In [1]:
from qdrant_client import QdrantClient, models

  from .autonotebook import tqdm as notebook_tqdm


In [2]:
qd_client = QdrantClient('http://localhost:6333')

In [3]:
qd_client.get_collections()

CollectionsResponse(collections=[CollectionDescription(name='zoomcamp-sparse'), CollectionDescription(name='zoomcamp-faq'), CollectionDescription(name='zoomcamp-rag')])

In [4]:
import requests 

docs_url = "https://github.com/alexeygrigorev/llm-rag-workshop/raw/main/notebooks/documents.json"
docs_response = requests.get(docs_url)
if docs_response.status_code == 200:
    documents_raw = docs_response.json()

In [5]:
collection_name = 'zoomcamp-sparse'

if qd_client.collection_exists(collection_name):
    print(f'Collection {collection_name} already exists')
else:
    qd_client.create_collection(
        collection_name=collection_name,
        sparse_vectors_config={
            "bm25": models.SparseVectorParams(
                modifier=models.Modifier.IDF,
                index=models.SparseIndexParams(type="text", field="text")
            )
        }
    )

Collection zoomcamp-sparse already exists


In [6]:
import uuid

qd_client.upsert(
    collection_name=collection_name,
    points = [
        models.PointStruct(
        id=uuid.uuid4().hex,
        vector={
            "bm25": models.Document(
                text=doc['text'],
                model="Qdrant/bm25",
            ),
        },
        payload={
            'text': doc['text'],
            'section': doc['section'],
            'course': course['course']
        }
    )
    for course in documents_raw
    for doc in course['documents']
    ]
)

Fetching 18 files: 100%|█████████████████████████████████████████████████████████████████████████████████████████████████| 18/18 [00:00<00:00, 25.01it/s]

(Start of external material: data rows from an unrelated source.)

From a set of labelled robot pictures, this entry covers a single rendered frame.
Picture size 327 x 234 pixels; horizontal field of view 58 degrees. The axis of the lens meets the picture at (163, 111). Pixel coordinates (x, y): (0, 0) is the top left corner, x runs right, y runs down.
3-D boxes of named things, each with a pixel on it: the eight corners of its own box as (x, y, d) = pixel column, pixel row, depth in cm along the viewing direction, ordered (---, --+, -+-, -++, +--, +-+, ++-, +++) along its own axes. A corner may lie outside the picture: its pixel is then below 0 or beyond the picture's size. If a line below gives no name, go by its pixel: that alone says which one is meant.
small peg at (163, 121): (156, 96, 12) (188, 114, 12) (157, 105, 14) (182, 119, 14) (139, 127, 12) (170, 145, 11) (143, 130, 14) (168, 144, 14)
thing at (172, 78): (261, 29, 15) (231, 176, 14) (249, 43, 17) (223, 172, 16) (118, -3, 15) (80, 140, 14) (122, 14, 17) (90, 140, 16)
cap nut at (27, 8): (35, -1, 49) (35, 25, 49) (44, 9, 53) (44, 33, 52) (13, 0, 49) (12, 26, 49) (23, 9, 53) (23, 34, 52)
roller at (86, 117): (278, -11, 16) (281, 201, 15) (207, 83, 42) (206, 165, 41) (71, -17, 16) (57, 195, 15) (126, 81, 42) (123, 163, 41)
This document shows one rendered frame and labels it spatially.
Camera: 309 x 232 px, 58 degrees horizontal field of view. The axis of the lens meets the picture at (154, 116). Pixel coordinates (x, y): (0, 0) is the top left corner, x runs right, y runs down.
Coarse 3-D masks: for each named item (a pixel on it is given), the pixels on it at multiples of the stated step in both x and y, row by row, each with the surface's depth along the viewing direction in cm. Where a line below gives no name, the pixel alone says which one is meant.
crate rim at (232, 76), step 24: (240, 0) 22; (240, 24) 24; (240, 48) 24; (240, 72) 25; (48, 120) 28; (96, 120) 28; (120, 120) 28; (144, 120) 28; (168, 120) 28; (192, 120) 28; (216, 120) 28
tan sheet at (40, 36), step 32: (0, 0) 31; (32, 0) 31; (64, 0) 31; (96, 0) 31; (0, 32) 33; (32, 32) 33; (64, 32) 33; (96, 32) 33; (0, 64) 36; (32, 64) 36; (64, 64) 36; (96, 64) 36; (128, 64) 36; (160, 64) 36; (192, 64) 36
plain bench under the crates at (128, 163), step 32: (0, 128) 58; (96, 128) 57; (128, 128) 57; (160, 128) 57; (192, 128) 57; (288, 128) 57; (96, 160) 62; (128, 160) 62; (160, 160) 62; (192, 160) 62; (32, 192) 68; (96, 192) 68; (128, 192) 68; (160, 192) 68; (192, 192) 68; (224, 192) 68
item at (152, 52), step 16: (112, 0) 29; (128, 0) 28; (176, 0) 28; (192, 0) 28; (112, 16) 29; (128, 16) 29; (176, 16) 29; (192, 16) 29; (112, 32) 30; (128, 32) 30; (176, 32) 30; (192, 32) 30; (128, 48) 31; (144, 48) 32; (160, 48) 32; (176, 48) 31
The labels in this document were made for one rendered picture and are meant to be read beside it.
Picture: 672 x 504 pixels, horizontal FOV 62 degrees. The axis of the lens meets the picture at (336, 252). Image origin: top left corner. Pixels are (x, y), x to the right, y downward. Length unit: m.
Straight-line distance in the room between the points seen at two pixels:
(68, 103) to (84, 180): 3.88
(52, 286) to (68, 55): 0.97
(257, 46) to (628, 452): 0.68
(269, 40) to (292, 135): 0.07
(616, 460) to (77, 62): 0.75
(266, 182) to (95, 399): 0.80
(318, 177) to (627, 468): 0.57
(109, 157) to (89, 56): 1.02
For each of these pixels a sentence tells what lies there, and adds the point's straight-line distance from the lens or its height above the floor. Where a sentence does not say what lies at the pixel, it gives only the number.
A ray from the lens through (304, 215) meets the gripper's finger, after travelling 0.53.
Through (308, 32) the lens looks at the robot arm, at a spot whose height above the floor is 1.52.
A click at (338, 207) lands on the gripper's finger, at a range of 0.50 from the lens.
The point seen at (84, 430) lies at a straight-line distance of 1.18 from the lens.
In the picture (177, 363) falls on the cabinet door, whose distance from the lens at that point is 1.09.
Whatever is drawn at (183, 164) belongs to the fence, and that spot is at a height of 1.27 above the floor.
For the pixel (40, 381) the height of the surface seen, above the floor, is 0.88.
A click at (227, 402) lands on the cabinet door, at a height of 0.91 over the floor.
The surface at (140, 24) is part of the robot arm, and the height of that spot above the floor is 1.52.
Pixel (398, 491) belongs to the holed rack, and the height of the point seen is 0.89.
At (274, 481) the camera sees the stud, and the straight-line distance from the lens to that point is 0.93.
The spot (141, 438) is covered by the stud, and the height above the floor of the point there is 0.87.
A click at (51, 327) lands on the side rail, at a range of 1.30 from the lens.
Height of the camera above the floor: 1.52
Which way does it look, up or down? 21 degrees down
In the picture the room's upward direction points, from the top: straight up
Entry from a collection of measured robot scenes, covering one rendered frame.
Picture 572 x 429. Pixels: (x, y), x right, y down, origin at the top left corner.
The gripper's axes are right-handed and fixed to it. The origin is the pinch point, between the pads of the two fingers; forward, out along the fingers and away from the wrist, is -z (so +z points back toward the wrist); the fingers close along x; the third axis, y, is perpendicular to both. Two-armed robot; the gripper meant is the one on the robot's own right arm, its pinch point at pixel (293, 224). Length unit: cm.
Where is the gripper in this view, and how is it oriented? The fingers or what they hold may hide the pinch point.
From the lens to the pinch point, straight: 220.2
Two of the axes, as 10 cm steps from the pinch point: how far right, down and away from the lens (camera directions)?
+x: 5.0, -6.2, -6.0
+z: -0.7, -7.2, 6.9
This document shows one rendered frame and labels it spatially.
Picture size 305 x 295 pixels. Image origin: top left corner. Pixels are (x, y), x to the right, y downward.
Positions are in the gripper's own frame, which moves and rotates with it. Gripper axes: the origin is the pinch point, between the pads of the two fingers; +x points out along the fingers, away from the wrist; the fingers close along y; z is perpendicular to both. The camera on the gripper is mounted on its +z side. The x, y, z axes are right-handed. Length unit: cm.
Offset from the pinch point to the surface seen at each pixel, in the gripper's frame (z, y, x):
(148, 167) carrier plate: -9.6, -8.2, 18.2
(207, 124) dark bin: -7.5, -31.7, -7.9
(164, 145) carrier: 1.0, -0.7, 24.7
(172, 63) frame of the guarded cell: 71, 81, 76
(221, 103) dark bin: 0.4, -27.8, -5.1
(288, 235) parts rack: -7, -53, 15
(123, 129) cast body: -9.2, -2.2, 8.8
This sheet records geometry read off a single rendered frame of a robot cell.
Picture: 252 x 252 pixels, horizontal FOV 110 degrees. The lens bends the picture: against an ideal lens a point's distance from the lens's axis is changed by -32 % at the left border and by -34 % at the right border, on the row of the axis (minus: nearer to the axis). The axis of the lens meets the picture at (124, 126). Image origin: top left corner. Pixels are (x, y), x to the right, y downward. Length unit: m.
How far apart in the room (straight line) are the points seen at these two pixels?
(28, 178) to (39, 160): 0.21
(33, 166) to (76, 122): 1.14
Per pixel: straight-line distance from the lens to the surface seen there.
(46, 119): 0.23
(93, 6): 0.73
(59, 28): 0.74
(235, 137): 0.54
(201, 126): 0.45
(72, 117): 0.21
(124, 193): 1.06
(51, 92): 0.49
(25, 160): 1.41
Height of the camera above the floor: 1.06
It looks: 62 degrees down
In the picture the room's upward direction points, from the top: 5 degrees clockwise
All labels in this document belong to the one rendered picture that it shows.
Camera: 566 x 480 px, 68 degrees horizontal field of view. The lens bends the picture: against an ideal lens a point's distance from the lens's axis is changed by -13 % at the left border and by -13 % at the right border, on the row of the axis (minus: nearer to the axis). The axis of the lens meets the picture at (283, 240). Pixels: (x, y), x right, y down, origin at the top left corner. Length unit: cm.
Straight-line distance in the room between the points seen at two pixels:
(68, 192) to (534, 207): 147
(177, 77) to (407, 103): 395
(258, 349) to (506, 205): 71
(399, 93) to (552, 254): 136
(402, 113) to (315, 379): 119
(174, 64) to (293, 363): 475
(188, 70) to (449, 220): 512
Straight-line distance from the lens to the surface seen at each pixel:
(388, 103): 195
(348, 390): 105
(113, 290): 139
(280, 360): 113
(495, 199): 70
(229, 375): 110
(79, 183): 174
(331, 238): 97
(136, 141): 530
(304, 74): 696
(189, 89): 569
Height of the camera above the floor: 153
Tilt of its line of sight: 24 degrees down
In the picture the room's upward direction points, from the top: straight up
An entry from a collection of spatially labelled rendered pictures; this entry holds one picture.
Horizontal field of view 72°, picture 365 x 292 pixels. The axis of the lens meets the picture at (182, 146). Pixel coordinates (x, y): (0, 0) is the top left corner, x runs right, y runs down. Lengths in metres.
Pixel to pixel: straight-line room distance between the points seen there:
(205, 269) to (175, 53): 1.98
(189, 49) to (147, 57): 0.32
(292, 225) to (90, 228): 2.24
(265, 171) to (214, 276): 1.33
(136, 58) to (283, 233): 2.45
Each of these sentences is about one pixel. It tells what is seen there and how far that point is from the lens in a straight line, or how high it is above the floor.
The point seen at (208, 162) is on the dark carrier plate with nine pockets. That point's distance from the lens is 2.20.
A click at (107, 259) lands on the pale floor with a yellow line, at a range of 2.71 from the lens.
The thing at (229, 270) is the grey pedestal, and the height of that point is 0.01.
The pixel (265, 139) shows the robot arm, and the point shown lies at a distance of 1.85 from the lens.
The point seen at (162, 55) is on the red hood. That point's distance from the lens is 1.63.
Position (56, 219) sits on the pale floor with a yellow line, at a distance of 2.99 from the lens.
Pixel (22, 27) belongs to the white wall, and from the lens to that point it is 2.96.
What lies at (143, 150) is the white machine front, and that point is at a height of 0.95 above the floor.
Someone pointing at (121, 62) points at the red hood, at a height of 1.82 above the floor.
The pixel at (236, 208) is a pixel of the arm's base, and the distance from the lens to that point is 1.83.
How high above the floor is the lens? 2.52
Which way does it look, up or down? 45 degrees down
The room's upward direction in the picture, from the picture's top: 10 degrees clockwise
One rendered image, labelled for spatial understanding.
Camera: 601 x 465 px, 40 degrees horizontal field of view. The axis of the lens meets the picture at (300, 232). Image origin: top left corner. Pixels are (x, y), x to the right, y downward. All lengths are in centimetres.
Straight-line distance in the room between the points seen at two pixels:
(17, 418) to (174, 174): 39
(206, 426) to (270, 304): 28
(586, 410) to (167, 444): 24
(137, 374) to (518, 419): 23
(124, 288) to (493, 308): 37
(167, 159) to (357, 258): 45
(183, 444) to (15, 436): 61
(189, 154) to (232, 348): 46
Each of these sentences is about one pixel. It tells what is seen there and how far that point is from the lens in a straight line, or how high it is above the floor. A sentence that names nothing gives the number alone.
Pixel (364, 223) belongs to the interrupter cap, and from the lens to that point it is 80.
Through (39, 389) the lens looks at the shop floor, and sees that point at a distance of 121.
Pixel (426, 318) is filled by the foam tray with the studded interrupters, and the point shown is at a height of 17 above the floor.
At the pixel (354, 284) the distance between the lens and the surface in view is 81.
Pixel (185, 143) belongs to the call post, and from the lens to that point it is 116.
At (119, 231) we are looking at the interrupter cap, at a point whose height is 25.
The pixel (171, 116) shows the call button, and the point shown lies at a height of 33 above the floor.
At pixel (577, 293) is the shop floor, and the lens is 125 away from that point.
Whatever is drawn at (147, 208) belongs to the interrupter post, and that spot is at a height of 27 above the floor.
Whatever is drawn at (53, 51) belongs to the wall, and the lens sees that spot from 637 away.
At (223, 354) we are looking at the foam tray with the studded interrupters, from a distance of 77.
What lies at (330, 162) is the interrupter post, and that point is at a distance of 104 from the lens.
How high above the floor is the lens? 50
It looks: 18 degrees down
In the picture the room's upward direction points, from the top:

UpdateResult(operation_id=4, status=<UpdateStatus.COMPLETED: 'completed'>)

In [7]:
def search(query):
    model_handle= "Qdrant/bm25"
    results = qd_client.query_points(
        collection_name=collection_name,
        query=models.Document(
            text=query,
            model=model_handle
        ),
        using="bm25",  
        limit=1,
        with_payload=True
    )
    
    return results.points

In [8]:
result = search('the course has already started? Can I still enroll?')

In [9]:
result[0].payload['text']

"Solution:\nCheck if you’re on the Developer Plan. As per the prerequisites, you'll need to be enrolled in the Team Plan or Enterprise Plan to set up a CI Job in dbt Cloud.\nSo If you're on the Developer Plan, you'll need to upgrade to utilise CI Jobs.\nNote from another user: I’m in the Team Plan (trial period) but the option is still disabled. What worked for me instead was this. It works for the Developer (free) plan."

In [10]:
result[0].score

15.356087

In [11]:
import random 
import json 

random.seed(202506)

course = random.choice(documents_raw)
course_piece = random.choice(course["documents"])
print(json.dumps(course_piece, indent=2))

{
  "text": "Even though the upload works using aws cli and boto3 in Jupyter notebook.\nSolution set the AWS_PROFILE environment variable (the default profile is called default)",
  "section": "Module 4: Deployment",
  "question": "Uploading to s3 fails with An error occurred (InvalidAccessKeyId) when calling the PutObject operation: The AWS Access Key Id you provided does not exist in our records.\""
}